Forgotten Appalachia Series – Allais School of Perry County
Allais School belonged to one of those Eastern Kentucky places that can be hard to hold still on a map. Allais appears as a Perry County community in modern county listings, and the Geographic Names Information System identifies Allais as a populated place in Perry County. Topographic references place it on the Hazard North quadrangle, near Hazard and Walkertown. That geography matters because the school’s story is not only the story of a classroom. It is also the story of a coal camp community that grew close enough to Hazard to be tied to its school system, but distinct enough to keep its own name in newspapers, maps, school records, and memory.
Allais School appears most clearly in the surviving record by the middle of the twentieth century, but the community that produced it began earlier in the coal economy of Perry County. Like many Appalachian schools, it stood at the meeting point of several worlds: the company town, the public school system, the parent teacher association, the coal road, and the lives of children whose families worked and lived near the mines.
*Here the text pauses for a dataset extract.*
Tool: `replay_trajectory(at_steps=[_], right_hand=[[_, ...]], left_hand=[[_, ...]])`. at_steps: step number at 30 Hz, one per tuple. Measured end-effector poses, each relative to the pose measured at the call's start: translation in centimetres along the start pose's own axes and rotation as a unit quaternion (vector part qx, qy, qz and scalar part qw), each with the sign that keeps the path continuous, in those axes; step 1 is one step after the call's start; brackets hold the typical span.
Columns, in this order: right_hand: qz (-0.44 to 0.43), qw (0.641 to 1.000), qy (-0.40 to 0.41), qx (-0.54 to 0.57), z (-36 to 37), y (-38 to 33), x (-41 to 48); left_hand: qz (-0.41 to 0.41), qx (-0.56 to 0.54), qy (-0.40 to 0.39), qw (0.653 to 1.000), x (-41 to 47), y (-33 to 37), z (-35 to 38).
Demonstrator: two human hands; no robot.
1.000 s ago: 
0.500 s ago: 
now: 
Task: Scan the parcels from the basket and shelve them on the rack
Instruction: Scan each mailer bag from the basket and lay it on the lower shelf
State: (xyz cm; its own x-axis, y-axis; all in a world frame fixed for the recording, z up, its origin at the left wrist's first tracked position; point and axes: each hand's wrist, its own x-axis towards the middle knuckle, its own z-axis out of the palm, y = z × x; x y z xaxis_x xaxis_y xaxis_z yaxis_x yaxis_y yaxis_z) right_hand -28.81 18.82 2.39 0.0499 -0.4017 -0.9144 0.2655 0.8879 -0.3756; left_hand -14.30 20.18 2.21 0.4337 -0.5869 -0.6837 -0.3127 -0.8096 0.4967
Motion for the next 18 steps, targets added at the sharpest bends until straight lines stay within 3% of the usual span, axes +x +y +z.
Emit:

The Coal Camp Behind the Classroom
To understand why Allais School mattered, the place must first be understood as more than a neighborhood name. It was tied closely to Columbus Mining Company, one of the coal operators that helped shape the Hazard area in the first half of the twentieth century. Gurney Norman, who grew up with deep family ties to Allais, remembered it as a coal mining camp a couple of miles from Hazard. In remarks given at the wall raising for Gurney’s Bend, he described Allais as one of the many coal company towns that operated in Kentucky’s mountain counties and stated that Columbus Mining Company had numerous mines in Perry County. He remembered his grandfather coming to Allais in 1918 to manage the company commissary, and he recalled living as a child in Walkertown and Allais during the coalfield years of the 1930s and 1940s.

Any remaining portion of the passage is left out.